The Berkeley Group’s success in finding these two 114 nuclei and tracking their decay depended on sophisticated methods of detection, data collection, and concurrent data analysis. After passing through the BGS, the candidate nucleus enters a detector chamber. If a candidate element 114 atom is detected, and is subsequently seen to decay by alpha-particle emission, the cyclotron beam instantly shuts off so further decay events can be recorded without background interference. …
“One surprise was that the 114 nuclei had much smaller cross sections – were much less likely to form – than the Dubna group reported,” Nitsche says. “We expected to get about six in our eight-day experiment but only got two. Nevertheless, the decay modes, lifetimes, and energies were all consistent with the Dubna reports and amply confirm their achievement.”
Says Gregorich, “Based on the ideas of the 1960s, we thought when we got to element 114 we would have reached the Island of Stability. More recent theories suggest enhanced stability at other proton numbers, perhaps 120, perhaps 126. The work we’re doing now will help us decide which theories are correct and how we should modify our models.”
Nitsche adds, “During the last 20 years, many relatively stable isotopes have been discovered that lie between the known heavy element isotopes and the Island of Stability – essentially they can be considered as ‘stepping stones’ to this island. The question is, how far does the Island extend – from 114 to perhaps 120 or 126? And how high does it rise out the Sea of Instability.”…
via Superheavy Element 114 Confirmed: A Stepping Stone to the Island of Stability « Berkeley Lab News Center.

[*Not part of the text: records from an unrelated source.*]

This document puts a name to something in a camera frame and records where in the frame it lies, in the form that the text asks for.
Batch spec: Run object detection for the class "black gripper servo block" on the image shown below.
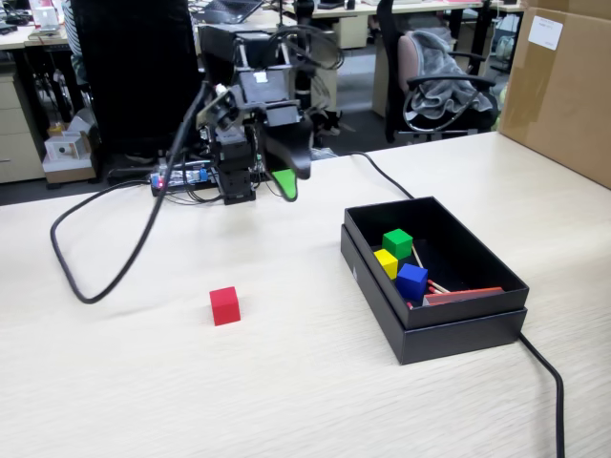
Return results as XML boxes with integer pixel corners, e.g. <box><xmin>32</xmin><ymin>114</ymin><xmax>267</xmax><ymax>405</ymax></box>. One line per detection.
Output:
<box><xmin>260</xmin><ymin>100</ymin><xmax>315</xmax><ymax>203</ymax></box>

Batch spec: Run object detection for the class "green wooden cube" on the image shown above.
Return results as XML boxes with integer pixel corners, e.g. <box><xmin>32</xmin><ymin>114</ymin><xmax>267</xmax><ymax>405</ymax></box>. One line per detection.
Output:
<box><xmin>381</xmin><ymin>228</ymin><xmax>414</xmax><ymax>261</ymax></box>

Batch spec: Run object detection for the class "yellow wooden cube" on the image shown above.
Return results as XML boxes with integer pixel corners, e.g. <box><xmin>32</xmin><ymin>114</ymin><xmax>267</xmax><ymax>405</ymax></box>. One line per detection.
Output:
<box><xmin>373</xmin><ymin>248</ymin><xmax>400</xmax><ymax>281</ymax></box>

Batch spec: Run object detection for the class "red wooden cube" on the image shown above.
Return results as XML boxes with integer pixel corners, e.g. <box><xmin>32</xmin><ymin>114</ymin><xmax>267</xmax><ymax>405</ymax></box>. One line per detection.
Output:
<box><xmin>208</xmin><ymin>286</ymin><xmax>242</xmax><ymax>327</ymax></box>

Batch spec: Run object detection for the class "blue wooden cube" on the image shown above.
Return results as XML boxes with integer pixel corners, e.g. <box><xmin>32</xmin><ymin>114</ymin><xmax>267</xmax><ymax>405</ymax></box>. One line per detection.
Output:
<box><xmin>395</xmin><ymin>262</ymin><xmax>430</xmax><ymax>302</ymax></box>

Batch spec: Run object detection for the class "black cardboard box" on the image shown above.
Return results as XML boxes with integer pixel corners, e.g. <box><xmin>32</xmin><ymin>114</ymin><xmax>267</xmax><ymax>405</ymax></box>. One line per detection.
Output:
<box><xmin>343</xmin><ymin>195</ymin><xmax>531</xmax><ymax>330</ymax></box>

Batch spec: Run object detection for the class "black open box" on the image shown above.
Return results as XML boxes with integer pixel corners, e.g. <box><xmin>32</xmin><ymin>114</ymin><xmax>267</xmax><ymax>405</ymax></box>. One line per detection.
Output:
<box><xmin>339</xmin><ymin>223</ymin><xmax>529</xmax><ymax>366</ymax></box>

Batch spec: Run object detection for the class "large brown cardboard box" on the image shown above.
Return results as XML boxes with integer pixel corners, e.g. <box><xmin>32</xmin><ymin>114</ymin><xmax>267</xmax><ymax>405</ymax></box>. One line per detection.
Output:
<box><xmin>495</xmin><ymin>0</ymin><xmax>611</xmax><ymax>190</ymax></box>

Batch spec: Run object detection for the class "robot controller circuit board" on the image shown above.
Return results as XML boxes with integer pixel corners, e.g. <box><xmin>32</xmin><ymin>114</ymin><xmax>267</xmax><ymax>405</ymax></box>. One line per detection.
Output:
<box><xmin>150</xmin><ymin>166</ymin><xmax>214</xmax><ymax>190</ymax></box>

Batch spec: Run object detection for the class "black framed office chair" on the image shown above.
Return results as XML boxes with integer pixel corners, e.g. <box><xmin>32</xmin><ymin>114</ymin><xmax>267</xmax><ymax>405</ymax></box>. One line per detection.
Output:
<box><xmin>376</xmin><ymin>0</ymin><xmax>500</xmax><ymax>144</ymax></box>

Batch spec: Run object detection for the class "beige drawer cabinet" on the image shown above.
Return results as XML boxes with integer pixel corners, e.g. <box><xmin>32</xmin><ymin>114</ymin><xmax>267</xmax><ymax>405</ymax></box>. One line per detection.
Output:
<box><xmin>0</xmin><ymin>71</ymin><xmax>48</xmax><ymax>185</ymax></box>
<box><xmin>333</xmin><ymin>16</ymin><xmax>371</xmax><ymax>50</ymax></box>

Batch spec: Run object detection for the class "black vertical stand pole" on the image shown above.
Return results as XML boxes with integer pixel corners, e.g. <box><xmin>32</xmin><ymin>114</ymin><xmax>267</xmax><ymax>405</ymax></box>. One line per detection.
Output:
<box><xmin>291</xmin><ymin>0</ymin><xmax>319</xmax><ymax>154</ymax></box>

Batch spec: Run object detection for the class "black laptop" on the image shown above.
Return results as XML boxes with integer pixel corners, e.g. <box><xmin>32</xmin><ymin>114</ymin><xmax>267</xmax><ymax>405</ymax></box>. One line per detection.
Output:
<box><xmin>190</xmin><ymin>0</ymin><xmax>265</xmax><ymax>26</ymax></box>

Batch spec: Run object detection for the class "grey fleece blanket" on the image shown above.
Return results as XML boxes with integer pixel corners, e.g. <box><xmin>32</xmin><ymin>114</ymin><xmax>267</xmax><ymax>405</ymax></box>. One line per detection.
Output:
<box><xmin>409</xmin><ymin>29</ymin><xmax>498</xmax><ymax>129</ymax></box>

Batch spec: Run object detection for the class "red flat matchbox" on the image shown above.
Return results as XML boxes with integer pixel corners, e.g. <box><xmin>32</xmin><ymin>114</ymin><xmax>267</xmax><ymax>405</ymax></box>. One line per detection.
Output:
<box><xmin>422</xmin><ymin>286</ymin><xmax>506</xmax><ymax>307</ymax></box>

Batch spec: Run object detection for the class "white open carton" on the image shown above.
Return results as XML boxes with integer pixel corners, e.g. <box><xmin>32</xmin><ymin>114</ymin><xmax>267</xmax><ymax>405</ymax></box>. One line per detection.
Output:
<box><xmin>41</xmin><ymin>132</ymin><xmax>96</xmax><ymax>185</ymax></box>

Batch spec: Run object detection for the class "person in striped shirt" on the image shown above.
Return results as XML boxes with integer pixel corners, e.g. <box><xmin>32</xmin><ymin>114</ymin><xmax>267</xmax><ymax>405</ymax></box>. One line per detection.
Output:
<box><xmin>61</xmin><ymin>0</ymin><xmax>87</xmax><ymax>87</ymax></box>

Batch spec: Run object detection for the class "white paper shipping label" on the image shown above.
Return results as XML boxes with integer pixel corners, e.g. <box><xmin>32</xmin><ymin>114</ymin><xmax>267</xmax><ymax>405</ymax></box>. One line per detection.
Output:
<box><xmin>528</xmin><ymin>14</ymin><xmax>564</xmax><ymax>52</ymax></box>

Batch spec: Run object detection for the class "beige office desk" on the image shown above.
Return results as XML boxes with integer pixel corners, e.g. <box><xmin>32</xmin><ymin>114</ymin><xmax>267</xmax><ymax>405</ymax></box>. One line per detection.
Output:
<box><xmin>0</xmin><ymin>22</ymin><xmax>73</xmax><ymax>52</ymax></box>

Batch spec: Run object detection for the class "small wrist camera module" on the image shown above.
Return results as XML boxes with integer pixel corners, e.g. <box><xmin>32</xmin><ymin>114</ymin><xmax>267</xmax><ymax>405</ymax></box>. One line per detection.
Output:
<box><xmin>196</xmin><ymin>84</ymin><xmax>242</xmax><ymax>131</ymax></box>

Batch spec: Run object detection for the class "black servo wire bundle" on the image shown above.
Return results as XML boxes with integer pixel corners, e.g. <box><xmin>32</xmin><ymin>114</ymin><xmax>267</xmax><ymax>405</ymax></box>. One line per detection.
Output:
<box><xmin>266</xmin><ymin>26</ymin><xmax>345</xmax><ymax>73</ymax></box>

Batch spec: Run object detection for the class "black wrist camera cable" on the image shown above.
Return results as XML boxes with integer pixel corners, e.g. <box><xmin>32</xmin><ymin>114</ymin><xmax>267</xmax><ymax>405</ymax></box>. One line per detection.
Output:
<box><xmin>50</xmin><ymin>80</ymin><xmax>214</xmax><ymax>305</ymax></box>

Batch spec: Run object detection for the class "thick black cable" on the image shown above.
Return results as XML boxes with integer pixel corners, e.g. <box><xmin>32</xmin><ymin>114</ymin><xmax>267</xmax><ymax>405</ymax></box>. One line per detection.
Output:
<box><xmin>347</xmin><ymin>151</ymin><xmax>567</xmax><ymax>458</ymax></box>

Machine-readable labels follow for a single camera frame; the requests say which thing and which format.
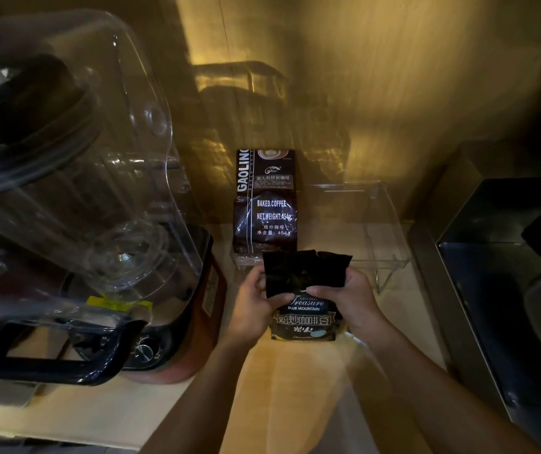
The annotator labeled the black coffee bean bag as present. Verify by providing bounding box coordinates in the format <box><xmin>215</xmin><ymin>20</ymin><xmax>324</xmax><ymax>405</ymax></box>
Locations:
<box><xmin>262</xmin><ymin>250</ymin><xmax>353</xmax><ymax>342</ymax></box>

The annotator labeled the person's left hand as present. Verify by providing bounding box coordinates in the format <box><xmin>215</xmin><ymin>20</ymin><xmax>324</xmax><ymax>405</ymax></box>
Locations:
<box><xmin>227</xmin><ymin>267</ymin><xmax>295</xmax><ymax>345</ymax></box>

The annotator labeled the clear acrylic box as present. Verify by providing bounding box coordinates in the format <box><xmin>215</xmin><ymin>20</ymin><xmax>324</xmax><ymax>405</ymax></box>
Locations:
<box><xmin>231</xmin><ymin>182</ymin><xmax>411</xmax><ymax>294</ymax></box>

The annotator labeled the person's right forearm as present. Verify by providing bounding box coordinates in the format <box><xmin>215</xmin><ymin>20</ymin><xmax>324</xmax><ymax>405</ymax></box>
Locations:
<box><xmin>357</xmin><ymin>321</ymin><xmax>541</xmax><ymax>454</ymax></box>

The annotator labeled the dark brown coffee bag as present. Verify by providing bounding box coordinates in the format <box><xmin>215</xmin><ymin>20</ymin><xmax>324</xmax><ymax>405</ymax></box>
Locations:
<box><xmin>233</xmin><ymin>148</ymin><xmax>299</xmax><ymax>255</ymax></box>

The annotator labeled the stainless steel machine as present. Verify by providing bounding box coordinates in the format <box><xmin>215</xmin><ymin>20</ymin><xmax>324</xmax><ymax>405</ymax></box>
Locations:
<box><xmin>409</xmin><ymin>139</ymin><xmax>541</xmax><ymax>454</ymax></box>

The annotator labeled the blender with clear sound cover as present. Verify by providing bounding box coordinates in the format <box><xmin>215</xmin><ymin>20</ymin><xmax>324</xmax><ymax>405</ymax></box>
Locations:
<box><xmin>0</xmin><ymin>9</ymin><xmax>228</xmax><ymax>387</ymax></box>

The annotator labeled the person's right hand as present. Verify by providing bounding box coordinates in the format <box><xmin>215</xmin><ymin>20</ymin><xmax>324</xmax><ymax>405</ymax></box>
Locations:
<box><xmin>305</xmin><ymin>266</ymin><xmax>381</xmax><ymax>340</ymax></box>

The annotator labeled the person's left forearm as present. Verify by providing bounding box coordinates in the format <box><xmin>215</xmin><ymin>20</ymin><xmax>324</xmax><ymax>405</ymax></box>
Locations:
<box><xmin>140</xmin><ymin>334</ymin><xmax>255</xmax><ymax>454</ymax></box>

Surprising element 114 results eh? I wonder if Bob Lazar was right about element 115. 😉
The reactor is a closed system which uses the Element 115 as its fuel. The element is also the source of the gravity-A wave which is amplified for space/time distortion and travel.
Don’t understand “Island of Stability”? Quick review:
An isotope is a variant on a basic element, a substance made of atoms with a different number of neutrons than is typical. Except for hydrogen, every atomic nucleus in normal matter is made of both protons and neutrons; the only question is how many of each there are. Typically, the number of protons and neutrons is the same. In an isotope, this balance is frequently broken. For example, 238U, the most common state of uranium, has three more neutrons than 235U, the form used in nuclear weapons.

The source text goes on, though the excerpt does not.